## Task
Using the material below, copy every line where "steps" appears.

## Dataset
»»
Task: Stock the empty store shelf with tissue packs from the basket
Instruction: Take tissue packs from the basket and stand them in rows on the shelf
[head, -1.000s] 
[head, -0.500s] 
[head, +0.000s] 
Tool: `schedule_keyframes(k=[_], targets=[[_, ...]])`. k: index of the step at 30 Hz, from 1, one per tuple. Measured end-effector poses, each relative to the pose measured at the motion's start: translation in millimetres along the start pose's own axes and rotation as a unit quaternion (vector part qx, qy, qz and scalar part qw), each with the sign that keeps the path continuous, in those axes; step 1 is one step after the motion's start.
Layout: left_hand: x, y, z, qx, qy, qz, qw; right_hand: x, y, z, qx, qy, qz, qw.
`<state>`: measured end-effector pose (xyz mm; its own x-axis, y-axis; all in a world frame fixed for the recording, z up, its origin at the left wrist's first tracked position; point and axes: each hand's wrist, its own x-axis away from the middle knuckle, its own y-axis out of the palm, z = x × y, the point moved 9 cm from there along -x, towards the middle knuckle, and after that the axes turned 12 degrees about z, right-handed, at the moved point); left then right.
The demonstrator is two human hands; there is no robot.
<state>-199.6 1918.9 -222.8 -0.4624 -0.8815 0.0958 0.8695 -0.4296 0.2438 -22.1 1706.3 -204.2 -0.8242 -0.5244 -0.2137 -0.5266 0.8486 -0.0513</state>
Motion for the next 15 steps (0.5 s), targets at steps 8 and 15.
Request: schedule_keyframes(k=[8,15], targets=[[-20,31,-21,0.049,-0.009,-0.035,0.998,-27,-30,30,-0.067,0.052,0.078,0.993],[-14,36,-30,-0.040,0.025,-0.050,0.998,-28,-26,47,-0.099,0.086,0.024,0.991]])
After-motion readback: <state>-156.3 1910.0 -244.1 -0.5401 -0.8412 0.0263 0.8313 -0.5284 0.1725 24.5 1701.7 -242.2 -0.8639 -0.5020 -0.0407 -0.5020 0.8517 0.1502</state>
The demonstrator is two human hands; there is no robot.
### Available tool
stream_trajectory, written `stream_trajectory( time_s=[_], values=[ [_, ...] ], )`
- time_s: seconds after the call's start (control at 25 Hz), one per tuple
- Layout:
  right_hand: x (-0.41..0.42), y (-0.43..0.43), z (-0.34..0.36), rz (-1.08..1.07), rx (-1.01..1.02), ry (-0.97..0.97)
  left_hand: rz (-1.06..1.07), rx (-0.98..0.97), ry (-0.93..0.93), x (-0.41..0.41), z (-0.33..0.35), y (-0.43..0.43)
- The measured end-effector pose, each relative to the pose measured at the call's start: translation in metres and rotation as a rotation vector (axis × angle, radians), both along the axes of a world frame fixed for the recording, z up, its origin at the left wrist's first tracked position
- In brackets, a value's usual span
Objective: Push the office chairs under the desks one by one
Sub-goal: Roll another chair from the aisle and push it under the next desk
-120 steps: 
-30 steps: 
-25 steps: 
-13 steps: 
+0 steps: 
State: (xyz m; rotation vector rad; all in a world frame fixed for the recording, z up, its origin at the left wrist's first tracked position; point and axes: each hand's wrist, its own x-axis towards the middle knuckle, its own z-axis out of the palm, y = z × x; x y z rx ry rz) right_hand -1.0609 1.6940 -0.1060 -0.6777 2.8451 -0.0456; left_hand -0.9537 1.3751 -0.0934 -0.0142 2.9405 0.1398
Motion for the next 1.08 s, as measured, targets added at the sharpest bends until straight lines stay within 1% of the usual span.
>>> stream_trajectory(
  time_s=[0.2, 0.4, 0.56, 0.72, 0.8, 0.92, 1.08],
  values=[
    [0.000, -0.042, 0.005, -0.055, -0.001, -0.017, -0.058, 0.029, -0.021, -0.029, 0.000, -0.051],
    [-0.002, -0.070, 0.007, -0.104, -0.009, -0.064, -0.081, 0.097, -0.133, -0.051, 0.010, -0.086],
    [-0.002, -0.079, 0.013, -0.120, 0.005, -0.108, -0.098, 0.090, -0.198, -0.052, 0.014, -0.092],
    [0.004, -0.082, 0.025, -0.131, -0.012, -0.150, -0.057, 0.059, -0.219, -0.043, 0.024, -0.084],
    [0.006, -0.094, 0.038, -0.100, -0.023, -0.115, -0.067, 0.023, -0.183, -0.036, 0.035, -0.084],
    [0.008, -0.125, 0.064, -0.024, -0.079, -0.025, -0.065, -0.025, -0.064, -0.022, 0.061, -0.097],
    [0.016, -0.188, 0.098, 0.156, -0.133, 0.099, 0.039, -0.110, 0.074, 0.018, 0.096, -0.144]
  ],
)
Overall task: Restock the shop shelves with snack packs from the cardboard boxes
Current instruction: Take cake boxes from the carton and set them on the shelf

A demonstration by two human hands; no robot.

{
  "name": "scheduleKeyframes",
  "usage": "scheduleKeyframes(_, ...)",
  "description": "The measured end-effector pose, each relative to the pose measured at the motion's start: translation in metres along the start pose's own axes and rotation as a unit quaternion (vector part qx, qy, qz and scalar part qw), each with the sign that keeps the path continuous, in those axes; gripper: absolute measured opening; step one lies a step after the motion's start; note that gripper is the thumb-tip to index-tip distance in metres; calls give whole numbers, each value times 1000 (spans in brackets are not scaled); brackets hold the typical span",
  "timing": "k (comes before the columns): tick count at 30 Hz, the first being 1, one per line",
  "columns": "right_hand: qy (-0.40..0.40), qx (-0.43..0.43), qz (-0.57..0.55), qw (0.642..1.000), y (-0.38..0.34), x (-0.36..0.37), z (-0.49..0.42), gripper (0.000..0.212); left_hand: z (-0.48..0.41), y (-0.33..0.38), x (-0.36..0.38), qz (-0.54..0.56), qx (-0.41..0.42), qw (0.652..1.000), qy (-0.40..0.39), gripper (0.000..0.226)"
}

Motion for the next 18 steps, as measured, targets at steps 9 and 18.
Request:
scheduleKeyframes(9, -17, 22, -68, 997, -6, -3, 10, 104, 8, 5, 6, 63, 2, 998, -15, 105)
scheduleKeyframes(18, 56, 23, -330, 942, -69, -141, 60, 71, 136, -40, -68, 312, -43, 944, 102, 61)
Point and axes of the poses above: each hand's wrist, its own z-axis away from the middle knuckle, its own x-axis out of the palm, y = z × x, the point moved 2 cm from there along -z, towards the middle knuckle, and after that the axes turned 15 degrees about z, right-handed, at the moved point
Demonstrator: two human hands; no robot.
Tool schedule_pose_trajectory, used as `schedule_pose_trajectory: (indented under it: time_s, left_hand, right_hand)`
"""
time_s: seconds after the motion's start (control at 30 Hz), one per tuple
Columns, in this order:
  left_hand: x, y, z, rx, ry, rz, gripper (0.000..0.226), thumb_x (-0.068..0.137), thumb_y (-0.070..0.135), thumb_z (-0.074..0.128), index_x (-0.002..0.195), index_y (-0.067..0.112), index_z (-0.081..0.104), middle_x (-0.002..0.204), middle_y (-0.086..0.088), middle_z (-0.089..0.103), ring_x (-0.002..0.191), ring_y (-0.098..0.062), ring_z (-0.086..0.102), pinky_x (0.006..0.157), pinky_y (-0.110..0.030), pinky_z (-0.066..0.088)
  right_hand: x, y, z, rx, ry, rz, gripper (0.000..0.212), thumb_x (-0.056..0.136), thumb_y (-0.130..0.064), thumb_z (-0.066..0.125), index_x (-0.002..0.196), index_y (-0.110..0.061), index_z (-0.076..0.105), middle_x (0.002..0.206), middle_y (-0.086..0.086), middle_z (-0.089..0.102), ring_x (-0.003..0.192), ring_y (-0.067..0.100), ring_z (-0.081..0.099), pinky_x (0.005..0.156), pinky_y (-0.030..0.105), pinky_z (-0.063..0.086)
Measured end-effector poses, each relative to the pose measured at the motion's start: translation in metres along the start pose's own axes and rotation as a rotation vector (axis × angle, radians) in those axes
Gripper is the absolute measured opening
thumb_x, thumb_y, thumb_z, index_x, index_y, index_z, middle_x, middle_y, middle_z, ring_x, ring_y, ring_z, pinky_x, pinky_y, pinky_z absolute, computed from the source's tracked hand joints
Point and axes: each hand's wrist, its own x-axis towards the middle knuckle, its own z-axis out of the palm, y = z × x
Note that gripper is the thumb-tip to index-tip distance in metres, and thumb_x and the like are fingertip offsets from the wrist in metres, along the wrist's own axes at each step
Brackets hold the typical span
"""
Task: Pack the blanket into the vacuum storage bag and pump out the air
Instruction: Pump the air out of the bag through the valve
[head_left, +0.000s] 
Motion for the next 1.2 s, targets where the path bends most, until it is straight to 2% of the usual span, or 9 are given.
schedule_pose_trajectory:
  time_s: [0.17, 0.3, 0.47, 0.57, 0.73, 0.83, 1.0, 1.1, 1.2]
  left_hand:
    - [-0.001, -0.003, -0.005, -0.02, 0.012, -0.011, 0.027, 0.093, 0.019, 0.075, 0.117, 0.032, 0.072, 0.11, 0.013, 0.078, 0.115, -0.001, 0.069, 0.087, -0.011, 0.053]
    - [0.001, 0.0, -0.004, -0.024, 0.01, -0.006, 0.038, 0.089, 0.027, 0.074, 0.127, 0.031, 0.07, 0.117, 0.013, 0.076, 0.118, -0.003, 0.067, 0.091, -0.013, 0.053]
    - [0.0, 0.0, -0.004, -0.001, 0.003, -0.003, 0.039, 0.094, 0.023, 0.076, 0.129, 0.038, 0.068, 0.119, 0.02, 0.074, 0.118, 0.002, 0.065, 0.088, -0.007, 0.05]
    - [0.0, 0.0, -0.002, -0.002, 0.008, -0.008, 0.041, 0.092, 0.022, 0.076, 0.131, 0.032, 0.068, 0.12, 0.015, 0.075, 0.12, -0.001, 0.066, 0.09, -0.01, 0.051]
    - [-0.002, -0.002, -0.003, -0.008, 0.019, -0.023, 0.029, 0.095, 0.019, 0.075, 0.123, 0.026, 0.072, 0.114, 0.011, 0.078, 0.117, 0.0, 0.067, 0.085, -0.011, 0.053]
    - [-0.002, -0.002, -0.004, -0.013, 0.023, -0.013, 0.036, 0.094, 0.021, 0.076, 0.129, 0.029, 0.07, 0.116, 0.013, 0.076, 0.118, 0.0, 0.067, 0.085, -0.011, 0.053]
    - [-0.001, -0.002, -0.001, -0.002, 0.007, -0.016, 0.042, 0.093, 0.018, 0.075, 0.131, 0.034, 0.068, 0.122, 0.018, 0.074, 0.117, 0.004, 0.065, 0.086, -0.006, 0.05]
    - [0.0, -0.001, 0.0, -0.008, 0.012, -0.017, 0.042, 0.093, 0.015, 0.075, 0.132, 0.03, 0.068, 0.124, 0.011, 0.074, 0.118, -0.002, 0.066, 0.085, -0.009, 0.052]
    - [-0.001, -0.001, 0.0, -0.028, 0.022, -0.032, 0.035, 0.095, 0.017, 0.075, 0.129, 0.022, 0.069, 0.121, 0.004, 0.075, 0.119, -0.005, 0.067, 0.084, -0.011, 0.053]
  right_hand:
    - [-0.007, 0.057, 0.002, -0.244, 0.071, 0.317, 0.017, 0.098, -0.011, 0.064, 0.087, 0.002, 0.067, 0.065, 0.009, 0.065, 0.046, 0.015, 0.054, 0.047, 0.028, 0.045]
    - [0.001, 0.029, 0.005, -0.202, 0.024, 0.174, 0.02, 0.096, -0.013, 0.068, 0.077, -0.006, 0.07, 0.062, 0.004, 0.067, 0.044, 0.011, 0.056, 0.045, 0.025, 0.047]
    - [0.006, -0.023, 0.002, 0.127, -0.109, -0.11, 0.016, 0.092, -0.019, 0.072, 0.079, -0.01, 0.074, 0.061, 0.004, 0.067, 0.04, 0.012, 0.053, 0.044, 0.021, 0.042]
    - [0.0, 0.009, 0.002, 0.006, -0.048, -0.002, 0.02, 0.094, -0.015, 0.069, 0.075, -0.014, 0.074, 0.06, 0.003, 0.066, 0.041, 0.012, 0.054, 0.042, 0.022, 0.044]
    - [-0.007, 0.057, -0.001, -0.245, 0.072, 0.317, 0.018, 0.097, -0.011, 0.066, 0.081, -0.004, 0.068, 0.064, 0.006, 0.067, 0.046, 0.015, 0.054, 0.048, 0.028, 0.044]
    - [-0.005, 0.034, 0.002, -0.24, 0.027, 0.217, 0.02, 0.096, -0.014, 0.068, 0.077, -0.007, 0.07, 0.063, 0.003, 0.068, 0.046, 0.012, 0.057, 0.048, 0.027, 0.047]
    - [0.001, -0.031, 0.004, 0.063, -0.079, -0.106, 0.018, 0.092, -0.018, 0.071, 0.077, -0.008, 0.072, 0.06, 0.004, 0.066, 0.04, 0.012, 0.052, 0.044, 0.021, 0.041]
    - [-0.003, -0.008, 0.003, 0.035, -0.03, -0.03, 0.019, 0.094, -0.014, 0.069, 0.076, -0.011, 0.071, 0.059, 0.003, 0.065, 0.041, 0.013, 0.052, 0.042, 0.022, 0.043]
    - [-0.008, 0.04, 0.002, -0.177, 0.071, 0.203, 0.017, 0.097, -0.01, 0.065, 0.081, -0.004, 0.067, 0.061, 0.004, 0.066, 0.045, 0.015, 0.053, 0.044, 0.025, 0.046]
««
## Exercise result
Motion for the next 15 steps (0.5 s), targets at steps 8 and 15.
-120 steps: 
-30 steps: 
-25 steps: 
-13 steps: 
+0 steps: 
Motion for the next 18 steps, as measured, targets at steps 9 and 18.

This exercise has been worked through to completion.